Pada akhirnya metode sang profesor berhasil dipatahkan oleh seorang mahasiswa jenius. Persepsinya tentang pendidikan pun berubah total−dia tidak lagi tergila-gila pada persaingan dan memberi kebebasan pada mahasiswa dan cucunya untuk mendalami bakat dan minat masing-masing. Film ini memberi moral lesson yang sangat berharga dan mengkritisi pola didik yang salah kaprah khususnya pada sistem kompetisi yang begitu kita gemari.
Ada ungkapan yang sering diucapkan perihal kompetisi, yakni “Bersainglah dengan sehat!” Pada kenyataannya persaingan tidak akan pernah menjadi sehat secara substansi. Dalam kompetisi, seorang anak akan menganggap peserta lainnya sebagai batu sandungan bagi dirinya menuju predikat yang terbaik. Alhasil, semua kompetitior harus ditaklukkan meski dalam kesehariannya mereka berteman.
Sistem rangking selama ini di sekolah juga tidak tepat. Dalam satu kelas biasanya ada puluhan peserta didik. Dari puluhan jumlah itu, hanya ada satu anak yang akan dianggap murid terbaik karena meraih juara satu. Tak jarang, sang juara diberi hadiah seperti piagam penghargaan hingga beasiswa berupa bantuan uang sekolah misalnya. Lantas bagaimana dengan murid-murid lainnya? Murid-murid yang berada di urutan-urutan bawah akan merasa terpinggirkan dan mengaggap dirinya gagal serta tidak mampu.
Padahal bisa saja keahlian mereka ada di bidang lain namun tidak diakomodir oleh sekolah. Setiap anak adalah pribadi unik yang memiliki bakat, keistimewaan dan kebutuhan belajar yang tidak sama. Oleh sebab itu, dalam konteks ini persaingan akan menumbuhkan persepsi negatif: yang juara akan selalu menganggap dirinya unggul dan melebihi teman-temannya, sementara yang tidak meraih juara apalagi yang berada di ranking buncit akan selalu merasa kalah dan bodoh.
Kompetisi juga menghadirkan diskriminasi terselubung. Sering terlihat perbedaan perlakuan terhadap anak yang juara dengan yang tidak. Tulisan ini bukan hendak mendiskreditkan anak-anak berprestasi serta usaha-usaha keras guru dan sekolah membimbing mereka hingga berhasil menorehkan prestasi yang bahkan bisa mencapai level internasional. Hanya, cara kita memandang kompetisi harus diubah.

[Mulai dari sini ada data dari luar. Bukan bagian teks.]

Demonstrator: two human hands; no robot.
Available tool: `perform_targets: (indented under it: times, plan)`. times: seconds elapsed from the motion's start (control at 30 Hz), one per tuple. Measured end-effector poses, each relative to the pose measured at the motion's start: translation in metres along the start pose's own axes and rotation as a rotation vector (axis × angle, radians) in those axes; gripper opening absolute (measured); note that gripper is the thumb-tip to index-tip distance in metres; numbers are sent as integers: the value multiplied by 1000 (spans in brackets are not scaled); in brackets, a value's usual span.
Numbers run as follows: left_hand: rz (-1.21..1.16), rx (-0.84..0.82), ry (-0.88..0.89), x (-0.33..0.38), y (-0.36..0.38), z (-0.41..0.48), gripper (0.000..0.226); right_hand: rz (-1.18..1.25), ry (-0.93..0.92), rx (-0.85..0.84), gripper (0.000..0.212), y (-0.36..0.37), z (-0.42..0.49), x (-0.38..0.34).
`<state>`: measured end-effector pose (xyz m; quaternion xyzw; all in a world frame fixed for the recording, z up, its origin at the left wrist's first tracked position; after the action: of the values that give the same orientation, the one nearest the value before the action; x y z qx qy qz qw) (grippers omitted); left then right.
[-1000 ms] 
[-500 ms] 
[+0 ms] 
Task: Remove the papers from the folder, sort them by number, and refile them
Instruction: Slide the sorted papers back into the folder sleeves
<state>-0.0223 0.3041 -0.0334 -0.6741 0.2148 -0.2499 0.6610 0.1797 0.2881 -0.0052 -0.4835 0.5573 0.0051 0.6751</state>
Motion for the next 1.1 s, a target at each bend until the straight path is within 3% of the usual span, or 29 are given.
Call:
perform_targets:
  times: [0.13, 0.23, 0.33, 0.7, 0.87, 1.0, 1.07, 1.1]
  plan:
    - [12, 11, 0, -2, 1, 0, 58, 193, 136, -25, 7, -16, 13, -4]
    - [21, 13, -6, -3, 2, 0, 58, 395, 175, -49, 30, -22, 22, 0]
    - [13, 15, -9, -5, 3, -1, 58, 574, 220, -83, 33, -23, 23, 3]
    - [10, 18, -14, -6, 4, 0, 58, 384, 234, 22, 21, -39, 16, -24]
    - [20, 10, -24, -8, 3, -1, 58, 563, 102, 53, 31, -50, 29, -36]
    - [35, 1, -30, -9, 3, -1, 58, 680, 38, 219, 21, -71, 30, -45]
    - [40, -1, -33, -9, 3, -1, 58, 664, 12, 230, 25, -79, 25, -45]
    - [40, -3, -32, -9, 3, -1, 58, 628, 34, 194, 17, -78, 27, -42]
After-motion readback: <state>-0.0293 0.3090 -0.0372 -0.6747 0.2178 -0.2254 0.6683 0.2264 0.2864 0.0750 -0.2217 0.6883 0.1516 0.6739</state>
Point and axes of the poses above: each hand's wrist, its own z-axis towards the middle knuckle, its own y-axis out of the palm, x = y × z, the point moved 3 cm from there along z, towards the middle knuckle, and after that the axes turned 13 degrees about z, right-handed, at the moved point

Artinya, kompetisi tidak boleh dijadikan sebagai satu-satunya tolak ukur dalam pendidikan.
Beralih ke Kooperatif
Sistem kompetisi memang menjadi dualisme dalam dunia pendidikan global. Negara-negara yang masih setia menganut paham ini adalah pihak-pihak yang sangat welcome dengan ajang persaingan di kalangan pelajar melalui olimpiade bidang-bidang studi tertentu. Indonesia adalah salah satu dari negara-negara ini. Negara lain seperti Finlandia adalah yang tidak mendukung paham ini dan menggunkan model kooperatif.
Finlandia yang mengusung jargon kooperatif saat ini adalah salah satu negara dengan sistem pendidikan terbaik di dunia. Negara Nordik ini menginspirasi banyak negara, termasuk Indonesia yang perlahan mulai mengadopsi sistem pendidikan di sana. Saya yakin, jika mau dibandingkan, koleksi medali olimpiade pelajar kita lebih banyak dari pelajar-pelajar Finlandia. Tapi, berbicara mengenai mutu pendidikan dan totalitas pengelola pendidikan, kita kalah jauh.
Sistem kooperatif memberikan semua individu mengambil peran dalam setiap kegiatan atau project. Kebersamaan inilah yang menanamkan nilai kesetaraan. Murid-murid akan saling menganggap penting setiap rekannya. Ketika semua merasa punya kontribusi, kepercayaan diri pun meningkat.
Dalam sistem kooperatif, setiap peserta didik yang terlibat memiliki peran dan tanggung jawab yang berbeda-beda sehingga memberikan ruang yang luas untuk menemukan potensi dalam diri masing-masing. Perbedaan peran ini jugalah yang memberikan pemahaman bahwa setiap anak itu unik dan memiliki kelebihan masing-masing.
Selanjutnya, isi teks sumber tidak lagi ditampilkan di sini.